* _WORK REQUIRED_
Text in the records must be reproduced exactly, and pictures must be skipped.

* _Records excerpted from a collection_

- Opening Delimiter -

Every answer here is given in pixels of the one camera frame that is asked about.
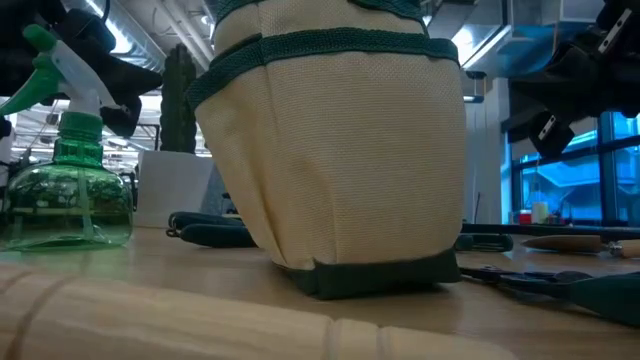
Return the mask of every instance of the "wooden tool handle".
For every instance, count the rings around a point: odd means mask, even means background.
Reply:
[[[595,235],[550,235],[525,240],[522,245],[532,249],[558,252],[597,254],[603,250],[600,236]]]
[[[0,357],[514,359],[456,336],[6,265],[0,265]]]
[[[620,257],[627,259],[640,258],[640,240],[618,241],[616,248],[619,249],[618,254]]]

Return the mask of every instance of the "spray bottle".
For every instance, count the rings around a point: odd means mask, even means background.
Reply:
[[[38,25],[24,37],[40,52],[35,72],[0,106],[17,113],[65,93],[69,108],[58,127],[53,161],[33,166],[7,185],[0,249],[45,251],[122,245],[131,235],[131,192],[103,168],[100,108],[120,109],[93,69]]]

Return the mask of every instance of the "table surface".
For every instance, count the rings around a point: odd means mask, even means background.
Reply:
[[[428,293],[319,301],[299,292],[260,249],[206,249],[137,229],[126,248],[41,254],[0,253],[0,261],[88,277],[182,290],[444,334],[500,345],[519,359],[633,359],[640,334],[556,302],[525,304],[473,282]],[[513,252],[461,253],[461,266],[516,271],[577,270],[593,275],[640,271],[639,260],[560,255],[518,245]]]

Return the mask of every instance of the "beige canvas bag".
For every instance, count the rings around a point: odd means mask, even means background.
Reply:
[[[189,90],[256,243],[320,298],[458,281],[457,49],[412,0],[221,0]]]

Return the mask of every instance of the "green fabric strap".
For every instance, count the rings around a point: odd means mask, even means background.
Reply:
[[[215,58],[203,76],[187,90],[192,109],[222,90],[241,74],[272,61],[347,51],[427,55],[458,62],[458,49],[446,39],[429,39],[423,34],[381,30],[337,28],[307,30],[290,34],[254,36],[242,47]]]
[[[334,265],[316,262],[313,270],[284,270],[301,291],[322,300],[425,290],[436,283],[460,281],[453,249],[412,261]]]
[[[220,23],[232,12],[249,4],[264,0],[219,0],[215,7],[216,22]],[[290,1],[323,1],[323,0],[290,0]],[[422,21],[420,4],[416,0],[347,0],[366,9],[388,11],[398,17]]]

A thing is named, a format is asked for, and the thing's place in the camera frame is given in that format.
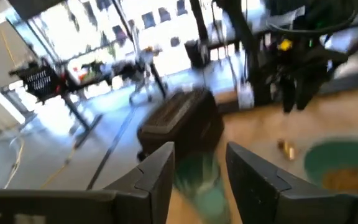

- Closing Delimiter -

* _EXERCISE ANSWER_
Every answer here is given in pixels of the one camera frame that is asked about.
Return the mask of every instance of the "wooden tool handle".
For every instance, count the rings around a point: odd means mask, even means background.
Reply:
[[[595,235],[550,235],[525,240],[522,245],[532,249],[558,252],[597,254],[603,250],[600,236]]]
[[[0,357],[514,359],[456,336],[6,265],[0,265]]]
[[[620,257],[627,259],[640,258],[640,240],[618,241],[616,248],[619,249],[618,254]]]

Return the mask of every instance of the "spray bottle".
For every instance, count the rings around a point: odd means mask, even means background.
Reply:
[[[38,25],[24,37],[40,52],[35,72],[0,106],[17,113],[65,93],[69,108],[58,127],[53,161],[33,166],[7,185],[0,249],[45,251],[122,245],[131,235],[131,192],[103,168],[100,108],[120,109],[93,69]]]

Return the mask of every instance of the "table surface".
For every instance, count the rings around a point: odd means mask, even means background.
Reply:
[[[428,293],[319,301],[299,292],[260,249],[206,249],[137,229],[126,248],[41,254],[0,253],[0,261],[88,277],[182,290],[444,334],[500,345],[519,359],[633,359],[640,334],[556,302],[525,304],[473,282]],[[513,252],[461,253],[461,266],[516,271],[577,270],[593,275],[640,271],[639,260],[560,255],[518,245]]]

Return the mask of every instance of the "beige canvas bag".
For every instance, count the rings around a point: odd means mask, even means background.
Reply:
[[[189,90],[256,243],[320,298],[458,281],[457,49],[412,0],[221,0]]]

Return the mask of every instance of the "green fabric strap".
For every instance, count the rings around a point: odd means mask, even means background.
Reply:
[[[215,58],[203,76],[187,90],[192,109],[222,90],[241,74],[272,61],[347,51],[427,55],[458,62],[458,49],[446,39],[429,39],[423,34],[381,30],[337,28],[307,30],[290,34],[254,36],[242,47]]]
[[[334,265],[316,262],[313,270],[284,270],[301,291],[322,300],[425,290],[436,283],[460,281],[453,249],[412,261]]]
[[[220,23],[232,12],[249,4],[264,0],[219,0],[215,7],[216,22]],[[290,1],[323,1],[323,0],[290,0]],[[422,21],[420,4],[416,0],[347,0],[366,9],[388,11],[398,17]]]

A thing is named, a format is asked for, and the thing's place in the camera frame is given in that format.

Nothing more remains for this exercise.